Мужик, попыхивая самокруткой,
глядел на небо ясными глазами,
выискивая признаки дождя.
23 февр 94
Я удивляюсь тому, что тебя еще помню,
как аденоидов в детстве кровавые комья,
тащат из горла щипцами над кафелем в бурую клетку
пальцы врача в волосках, остальное кануло в лету.
Ты же осталась, какой мне казалась,
как на веках зрачки у Марии Казарес*,
вниз опускает ресницы, сама надзирает за нами,
как мы на фурках летим, воздух хватаем губами,
в узкую улицу лет, то есть в гулкие будни,
встретимся, не уцелев, в голосе струнных орудий,
жизнь зазубрив назубок, зауськанный зуд ее, резус.
Свист в перепонках стоит — стеклом по стеклу, по железу…
июнь 93
*Мария Казарес играла Смерть в фильме Жана Кокто «Орфей». На ее веках были нарисованы вертикальные зрачки; она ими видела.
Я не жил в городе,
где разводят мосты,
где пейзаж не портит
даже конус трубы
над красным заводом,
там поворачивает канал
мармеладную воду,
унося из окна чей-то взгляд
проверяющий: «Я — жив.
Я вижу ныряющий
под скулу баржи
ржавый катер». Так,
примерно,
должен думать герой, отходя
от окна в трехмерный
зыбкий мрак,
неизвестно куда.
июнь 93
…на разутых плюснах отплеснулась от сна
ей тут холодно ропщет
какого рожна я должна быть нежна ни сестра ни жена
что хлопочешь
бессонный колобродишь колотишься время ушло
хорошо отболело отбилось от стада
людей и минут в только шепот и шок
только шепот и шок от распада
связей с Азией той желторозовой больною землей
глиной липкой длинной равниной долиной убогой
становящейся к утру сплошною золой
с догорающей в ней дорогою дорогой
кто над нею трубит кто на бледной крови
чертит кровью червленой горящей
намокает рукав и немеет рука
окропить помещенье и — в ящик.
апр. 94
Начинается утро
перламутровым перебором минут,
и ныряющей уткой
падает облако вниз
серой, перистой грудкой.
Сновиденья смыкают, как части рассудка,
ту и эту страну.
Начинается утро —
садок выпускающий птиц,
треугольными лицами раздвигающих воздух, спадающий ниц
к первым прохожим, шагающим гулко.
Так дворы
сосчитают шаги, шорох, шарканье, скрежет подковок.

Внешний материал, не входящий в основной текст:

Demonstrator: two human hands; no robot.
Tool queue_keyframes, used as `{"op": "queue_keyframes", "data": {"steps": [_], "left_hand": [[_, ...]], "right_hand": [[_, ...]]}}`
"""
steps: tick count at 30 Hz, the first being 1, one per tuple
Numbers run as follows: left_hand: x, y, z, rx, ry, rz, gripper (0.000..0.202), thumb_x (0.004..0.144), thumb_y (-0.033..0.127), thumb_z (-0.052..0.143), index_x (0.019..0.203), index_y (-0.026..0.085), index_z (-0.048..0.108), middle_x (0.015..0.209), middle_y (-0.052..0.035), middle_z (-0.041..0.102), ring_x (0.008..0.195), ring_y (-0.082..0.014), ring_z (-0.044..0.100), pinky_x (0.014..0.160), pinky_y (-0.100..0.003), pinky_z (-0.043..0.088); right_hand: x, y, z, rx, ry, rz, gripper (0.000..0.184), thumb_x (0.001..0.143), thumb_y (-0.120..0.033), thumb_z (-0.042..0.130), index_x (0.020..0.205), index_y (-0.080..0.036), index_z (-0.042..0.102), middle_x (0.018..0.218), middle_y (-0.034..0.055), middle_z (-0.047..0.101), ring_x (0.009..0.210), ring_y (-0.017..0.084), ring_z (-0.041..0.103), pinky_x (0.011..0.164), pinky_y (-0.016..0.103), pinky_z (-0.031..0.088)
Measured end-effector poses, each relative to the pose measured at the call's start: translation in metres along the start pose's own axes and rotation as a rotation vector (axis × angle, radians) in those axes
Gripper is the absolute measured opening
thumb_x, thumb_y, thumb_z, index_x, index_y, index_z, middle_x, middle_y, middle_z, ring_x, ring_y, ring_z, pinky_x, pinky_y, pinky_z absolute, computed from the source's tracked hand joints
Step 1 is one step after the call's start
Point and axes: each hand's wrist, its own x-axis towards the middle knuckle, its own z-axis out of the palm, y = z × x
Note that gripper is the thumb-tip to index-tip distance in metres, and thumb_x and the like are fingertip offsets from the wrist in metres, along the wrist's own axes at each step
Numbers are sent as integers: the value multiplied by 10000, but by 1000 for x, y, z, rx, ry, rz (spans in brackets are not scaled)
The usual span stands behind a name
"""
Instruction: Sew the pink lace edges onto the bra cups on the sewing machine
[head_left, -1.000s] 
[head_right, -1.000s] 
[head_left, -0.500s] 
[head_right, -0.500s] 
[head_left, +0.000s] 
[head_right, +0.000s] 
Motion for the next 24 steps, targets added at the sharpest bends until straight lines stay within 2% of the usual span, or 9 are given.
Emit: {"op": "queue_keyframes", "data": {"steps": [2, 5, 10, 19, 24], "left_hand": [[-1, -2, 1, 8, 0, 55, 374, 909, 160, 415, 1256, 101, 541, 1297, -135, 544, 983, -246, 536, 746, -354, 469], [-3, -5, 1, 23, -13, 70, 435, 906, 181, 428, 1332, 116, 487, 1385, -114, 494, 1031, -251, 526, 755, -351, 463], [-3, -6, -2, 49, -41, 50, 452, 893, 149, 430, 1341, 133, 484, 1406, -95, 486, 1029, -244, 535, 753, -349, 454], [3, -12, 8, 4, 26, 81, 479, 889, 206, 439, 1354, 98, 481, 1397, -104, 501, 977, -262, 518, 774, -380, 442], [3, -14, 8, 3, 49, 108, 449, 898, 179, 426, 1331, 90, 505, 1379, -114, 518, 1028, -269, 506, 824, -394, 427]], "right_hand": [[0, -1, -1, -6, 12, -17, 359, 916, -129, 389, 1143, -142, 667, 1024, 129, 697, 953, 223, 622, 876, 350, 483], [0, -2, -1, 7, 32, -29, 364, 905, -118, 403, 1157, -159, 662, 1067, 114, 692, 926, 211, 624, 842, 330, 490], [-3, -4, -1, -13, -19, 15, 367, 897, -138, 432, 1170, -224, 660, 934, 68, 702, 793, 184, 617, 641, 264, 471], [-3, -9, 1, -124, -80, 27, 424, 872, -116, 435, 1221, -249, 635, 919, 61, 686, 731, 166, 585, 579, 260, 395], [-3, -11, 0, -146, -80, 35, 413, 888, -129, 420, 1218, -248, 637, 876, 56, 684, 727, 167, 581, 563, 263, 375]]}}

Как проветрены улицы, даже те что стары,
даже те что с крестами церковок.
Поднимай же себя, смешной человек —
близнеца своей тени крестовой,
по биению спрятанных кожею рек
кровных, сложенных снова.
Я увидел, запомнил твой выдел, лицо,
я собрал тебя в новые звенья.
Начинается утро кольцо за кольцом —
узнаванье — движенье — забвенье.
апр. 94
Как зябнущий воздух был нужен, был жалок,
заужен в недужных портовых кварталах,
он жался под тонны бетона, к каркасам
скрежещущих кранов, к железу без мяса.
Там пахло подвалом и кислой водою,
там ночь голодала, питаясь слюдою.
Горели софиты и оба буксира
крутили баржу и базарили сипло.
Там цепи ржавели, душившие кнехты,
к груди сухогруза прижавшись заветной,
держа его жестко, короста аж слезла
с шпангоута бурого, с трубок железа.
Я видел все это из чрева трамвая,
он бег замедлял здесь, потом, наддавая,
взбирался на спину дрожавшего моста
и порт раскрывался, как ржавая роза.
Я помню, как свет проходил осторожно,
прикованный к ветру, как к тачке острожной
тоской пробужденья в пейзажах унылых,
у ртутной воды на мазутных стропилах.
Как там поднимаются лица с подушек
за окнами в локонах тюлевых кружев,
и как там не хочется из одеяла
высовывать руки, вставать, жить сначала.